== Task ==
Every line below from the one containing "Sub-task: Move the" through the one containing "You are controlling" is to be printed exactly, with the pictures omitted.
Segment Open
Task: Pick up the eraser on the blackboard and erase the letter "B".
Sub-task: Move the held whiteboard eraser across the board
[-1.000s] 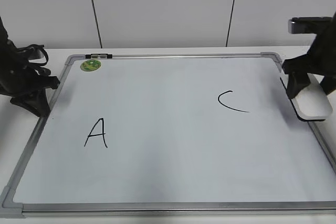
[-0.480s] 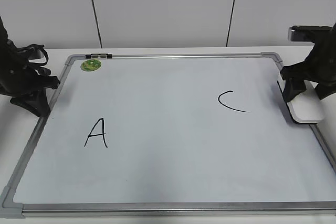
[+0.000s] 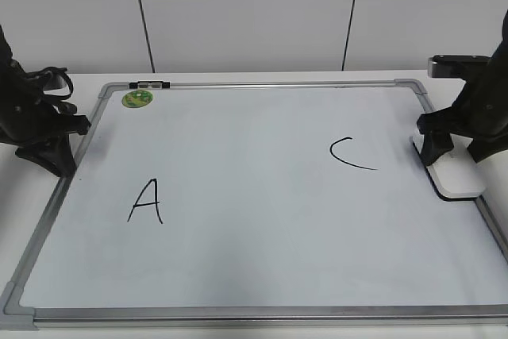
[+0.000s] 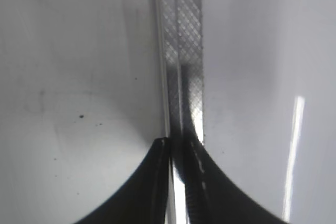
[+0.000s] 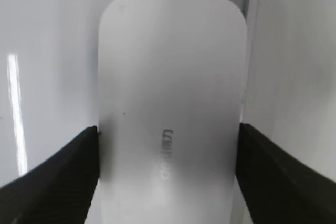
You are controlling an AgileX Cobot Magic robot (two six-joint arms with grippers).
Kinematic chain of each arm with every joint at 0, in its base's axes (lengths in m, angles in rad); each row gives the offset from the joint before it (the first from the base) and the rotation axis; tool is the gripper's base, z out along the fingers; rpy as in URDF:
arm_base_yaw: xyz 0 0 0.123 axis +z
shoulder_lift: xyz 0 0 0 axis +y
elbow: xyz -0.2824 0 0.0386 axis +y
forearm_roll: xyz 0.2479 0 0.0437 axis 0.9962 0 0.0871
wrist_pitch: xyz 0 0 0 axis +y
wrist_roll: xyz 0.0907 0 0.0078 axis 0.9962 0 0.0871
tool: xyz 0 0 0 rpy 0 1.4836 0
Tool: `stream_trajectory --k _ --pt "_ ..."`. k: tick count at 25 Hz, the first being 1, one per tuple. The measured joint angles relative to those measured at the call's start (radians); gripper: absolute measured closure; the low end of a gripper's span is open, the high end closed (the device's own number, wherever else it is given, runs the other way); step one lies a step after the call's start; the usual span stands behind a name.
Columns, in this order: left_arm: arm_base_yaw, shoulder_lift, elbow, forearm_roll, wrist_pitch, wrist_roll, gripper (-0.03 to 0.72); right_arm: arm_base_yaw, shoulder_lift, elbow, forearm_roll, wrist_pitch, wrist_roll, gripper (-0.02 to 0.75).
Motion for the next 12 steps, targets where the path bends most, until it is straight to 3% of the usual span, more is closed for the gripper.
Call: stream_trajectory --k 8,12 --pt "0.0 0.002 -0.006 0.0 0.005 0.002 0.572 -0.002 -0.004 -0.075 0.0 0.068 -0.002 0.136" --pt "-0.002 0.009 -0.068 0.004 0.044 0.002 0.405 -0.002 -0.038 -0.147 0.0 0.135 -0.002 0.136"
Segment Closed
== Result ==
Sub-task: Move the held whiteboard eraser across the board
[-1.000s] 
[-0.480s] 
[+0.000s] 
[+0.000s] 
[+0.000s] 
You are controlling an AgileX Cobot Magic robot (two six-joint arms with grippers).

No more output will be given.